→ **Your assignment**
Please output only the lines that run from the line containing "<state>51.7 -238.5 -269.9" through the end of the material below, exactly.

→ **Data extract**
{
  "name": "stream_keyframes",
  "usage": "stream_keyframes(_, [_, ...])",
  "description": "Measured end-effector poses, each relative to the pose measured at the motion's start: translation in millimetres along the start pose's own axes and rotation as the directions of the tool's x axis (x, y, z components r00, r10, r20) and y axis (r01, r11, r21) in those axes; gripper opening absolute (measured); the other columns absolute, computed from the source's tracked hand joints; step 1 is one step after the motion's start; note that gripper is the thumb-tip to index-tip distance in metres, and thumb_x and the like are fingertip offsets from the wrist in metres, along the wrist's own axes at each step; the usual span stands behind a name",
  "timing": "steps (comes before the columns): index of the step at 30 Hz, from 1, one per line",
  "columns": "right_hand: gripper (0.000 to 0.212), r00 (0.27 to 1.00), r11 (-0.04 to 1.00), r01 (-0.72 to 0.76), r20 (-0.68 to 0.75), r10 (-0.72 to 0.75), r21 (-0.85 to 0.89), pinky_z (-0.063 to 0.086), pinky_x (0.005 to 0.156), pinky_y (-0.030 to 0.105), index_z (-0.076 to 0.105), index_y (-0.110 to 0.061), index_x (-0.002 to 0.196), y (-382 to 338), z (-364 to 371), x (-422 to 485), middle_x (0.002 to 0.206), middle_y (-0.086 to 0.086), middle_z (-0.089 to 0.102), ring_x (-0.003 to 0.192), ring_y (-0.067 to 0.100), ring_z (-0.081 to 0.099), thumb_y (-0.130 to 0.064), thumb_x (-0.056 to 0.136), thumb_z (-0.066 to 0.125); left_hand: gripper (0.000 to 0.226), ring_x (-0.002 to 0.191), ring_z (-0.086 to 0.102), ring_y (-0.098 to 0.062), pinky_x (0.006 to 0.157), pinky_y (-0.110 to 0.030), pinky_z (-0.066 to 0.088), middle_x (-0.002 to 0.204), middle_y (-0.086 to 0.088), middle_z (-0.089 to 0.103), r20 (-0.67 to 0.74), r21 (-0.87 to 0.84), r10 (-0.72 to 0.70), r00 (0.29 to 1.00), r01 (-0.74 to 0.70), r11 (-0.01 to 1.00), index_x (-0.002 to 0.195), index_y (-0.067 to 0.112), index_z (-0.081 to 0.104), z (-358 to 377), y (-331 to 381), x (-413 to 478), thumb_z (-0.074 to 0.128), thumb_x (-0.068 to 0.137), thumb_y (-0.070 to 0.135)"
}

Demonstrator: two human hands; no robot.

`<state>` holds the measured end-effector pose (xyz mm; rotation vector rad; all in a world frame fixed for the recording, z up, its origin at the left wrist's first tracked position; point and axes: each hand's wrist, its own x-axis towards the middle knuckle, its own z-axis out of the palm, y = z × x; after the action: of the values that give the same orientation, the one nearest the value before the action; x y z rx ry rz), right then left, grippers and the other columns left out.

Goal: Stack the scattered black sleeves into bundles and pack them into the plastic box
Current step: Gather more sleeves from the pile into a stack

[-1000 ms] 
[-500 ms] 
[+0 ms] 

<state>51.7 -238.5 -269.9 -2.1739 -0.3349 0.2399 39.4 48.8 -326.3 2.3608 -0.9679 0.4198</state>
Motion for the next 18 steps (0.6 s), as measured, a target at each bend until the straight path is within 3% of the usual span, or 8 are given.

→ **Solution to the problem**
<state>51.7 -238.5 -269.9 -2.1739 -0.3349 0.2399 39.4 48.8 -326.3 2.3608 -0.9679 0.4198</state>
Motion for the next 18 steps (0.6 s), as measured, a target at each bend until the straight path is within 3% of the usual span, or 8 are given.

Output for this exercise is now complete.